THE TASK: Copy out each line of the listing below in which the string "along" occurs.

RECORDED DATA:
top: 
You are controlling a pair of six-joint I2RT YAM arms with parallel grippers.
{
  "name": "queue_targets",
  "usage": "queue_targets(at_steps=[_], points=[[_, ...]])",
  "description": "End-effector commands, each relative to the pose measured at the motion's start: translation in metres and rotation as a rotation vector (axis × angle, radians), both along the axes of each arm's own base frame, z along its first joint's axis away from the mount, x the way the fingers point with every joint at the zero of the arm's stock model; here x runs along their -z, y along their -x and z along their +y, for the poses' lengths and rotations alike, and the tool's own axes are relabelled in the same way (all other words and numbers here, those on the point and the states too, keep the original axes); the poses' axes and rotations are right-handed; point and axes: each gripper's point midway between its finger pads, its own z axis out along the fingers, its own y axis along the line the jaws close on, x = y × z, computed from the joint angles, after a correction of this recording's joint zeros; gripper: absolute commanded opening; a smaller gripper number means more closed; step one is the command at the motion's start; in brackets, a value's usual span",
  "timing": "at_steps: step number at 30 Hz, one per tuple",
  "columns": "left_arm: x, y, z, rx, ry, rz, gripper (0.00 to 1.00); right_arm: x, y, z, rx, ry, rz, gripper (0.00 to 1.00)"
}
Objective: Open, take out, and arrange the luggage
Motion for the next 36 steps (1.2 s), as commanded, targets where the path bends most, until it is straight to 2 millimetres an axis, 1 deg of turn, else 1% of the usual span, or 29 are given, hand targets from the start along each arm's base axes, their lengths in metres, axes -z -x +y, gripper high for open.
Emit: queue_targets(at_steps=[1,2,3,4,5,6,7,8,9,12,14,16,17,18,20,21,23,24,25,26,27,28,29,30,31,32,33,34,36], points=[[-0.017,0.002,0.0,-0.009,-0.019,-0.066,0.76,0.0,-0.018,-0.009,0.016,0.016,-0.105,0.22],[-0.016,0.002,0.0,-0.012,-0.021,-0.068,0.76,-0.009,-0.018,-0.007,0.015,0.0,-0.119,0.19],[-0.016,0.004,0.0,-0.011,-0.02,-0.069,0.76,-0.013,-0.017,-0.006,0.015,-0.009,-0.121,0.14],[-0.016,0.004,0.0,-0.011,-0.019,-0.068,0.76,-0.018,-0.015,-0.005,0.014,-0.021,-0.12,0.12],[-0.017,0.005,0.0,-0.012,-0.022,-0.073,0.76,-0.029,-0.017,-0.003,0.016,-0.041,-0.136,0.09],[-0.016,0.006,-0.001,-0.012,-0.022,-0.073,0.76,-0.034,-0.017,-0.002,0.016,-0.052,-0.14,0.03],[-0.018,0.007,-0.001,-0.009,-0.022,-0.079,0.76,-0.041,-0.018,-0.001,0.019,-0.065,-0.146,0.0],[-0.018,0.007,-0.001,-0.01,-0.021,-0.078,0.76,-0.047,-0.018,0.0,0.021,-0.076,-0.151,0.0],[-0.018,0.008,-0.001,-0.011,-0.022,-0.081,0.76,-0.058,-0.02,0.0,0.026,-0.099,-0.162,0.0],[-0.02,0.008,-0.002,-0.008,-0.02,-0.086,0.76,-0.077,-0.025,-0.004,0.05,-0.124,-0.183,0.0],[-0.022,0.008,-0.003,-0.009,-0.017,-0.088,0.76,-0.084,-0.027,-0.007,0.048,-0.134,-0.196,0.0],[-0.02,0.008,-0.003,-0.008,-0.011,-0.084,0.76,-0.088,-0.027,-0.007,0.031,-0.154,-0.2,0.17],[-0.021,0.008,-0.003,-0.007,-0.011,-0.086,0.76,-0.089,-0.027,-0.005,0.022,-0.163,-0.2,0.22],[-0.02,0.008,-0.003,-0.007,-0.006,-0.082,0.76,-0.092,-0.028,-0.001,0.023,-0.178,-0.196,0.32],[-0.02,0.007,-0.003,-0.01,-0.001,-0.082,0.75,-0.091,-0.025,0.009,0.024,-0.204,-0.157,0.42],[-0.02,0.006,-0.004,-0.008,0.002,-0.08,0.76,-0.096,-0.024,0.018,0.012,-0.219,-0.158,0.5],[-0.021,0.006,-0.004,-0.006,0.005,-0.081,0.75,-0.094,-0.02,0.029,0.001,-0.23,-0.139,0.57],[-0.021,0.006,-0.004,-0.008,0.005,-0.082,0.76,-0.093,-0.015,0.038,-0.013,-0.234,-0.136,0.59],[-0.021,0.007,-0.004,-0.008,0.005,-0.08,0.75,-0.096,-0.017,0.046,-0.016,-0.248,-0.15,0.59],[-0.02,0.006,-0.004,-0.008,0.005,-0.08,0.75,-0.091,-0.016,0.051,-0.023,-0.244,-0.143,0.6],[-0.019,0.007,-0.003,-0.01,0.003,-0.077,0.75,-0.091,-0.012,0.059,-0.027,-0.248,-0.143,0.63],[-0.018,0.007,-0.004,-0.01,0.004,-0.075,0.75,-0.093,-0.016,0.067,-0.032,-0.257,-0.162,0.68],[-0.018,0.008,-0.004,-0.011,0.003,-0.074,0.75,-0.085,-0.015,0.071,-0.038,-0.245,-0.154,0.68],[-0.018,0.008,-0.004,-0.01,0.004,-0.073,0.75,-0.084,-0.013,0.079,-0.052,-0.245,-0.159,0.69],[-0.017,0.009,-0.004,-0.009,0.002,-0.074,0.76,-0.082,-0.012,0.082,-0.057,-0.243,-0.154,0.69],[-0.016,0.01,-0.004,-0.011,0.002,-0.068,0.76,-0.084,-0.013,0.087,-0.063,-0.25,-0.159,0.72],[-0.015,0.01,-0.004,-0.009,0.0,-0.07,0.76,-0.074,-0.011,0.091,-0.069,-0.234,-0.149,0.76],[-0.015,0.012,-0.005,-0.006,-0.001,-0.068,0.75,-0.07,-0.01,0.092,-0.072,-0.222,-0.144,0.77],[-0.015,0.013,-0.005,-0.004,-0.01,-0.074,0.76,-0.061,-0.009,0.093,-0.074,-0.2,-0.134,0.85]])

EXERCISE RESULT:
  "description": "End-effector commands, each relative to the pose measured at the motion's start: translation in metres and rotation as a rotation vector (axis × angle, radians), both along the axes of each arm's own base frame, z along its first joint's axis away from the mount, x the way the fingers point with every joint at the zero of the arm's stock model; here x runs along their -z, y along their -x and z along their +y, for the poses' lengths and rotations alike, and the tool's own axes are relabelled in the same way (all other words and numbers here, those on the point and the states too, keep the original axes); the poses' axes and rotations are right-handed; point and axes: each gripper's point midway between its finger pads, its own z axis out along the fingers, its own y axis along the line the jaws close on, x = y × z, computed from the joint angles, after a correction of this recording's joint zeros; gripper: absolute commanded opening; a smaller gripper number means more closed; step one is the command at the motion's start; in brackets, a value's usual span",
Motion for the next 36 steps (1.2 s), as commanded, targets where the path bends most, until it is straight to 2 millimetres an axis, 1 deg of turn, else 1% of the usual span, or 29 are given, hand targets from the start along each arm's base axes, their lengths in metres, axes -z -x +y, gripper high for open.

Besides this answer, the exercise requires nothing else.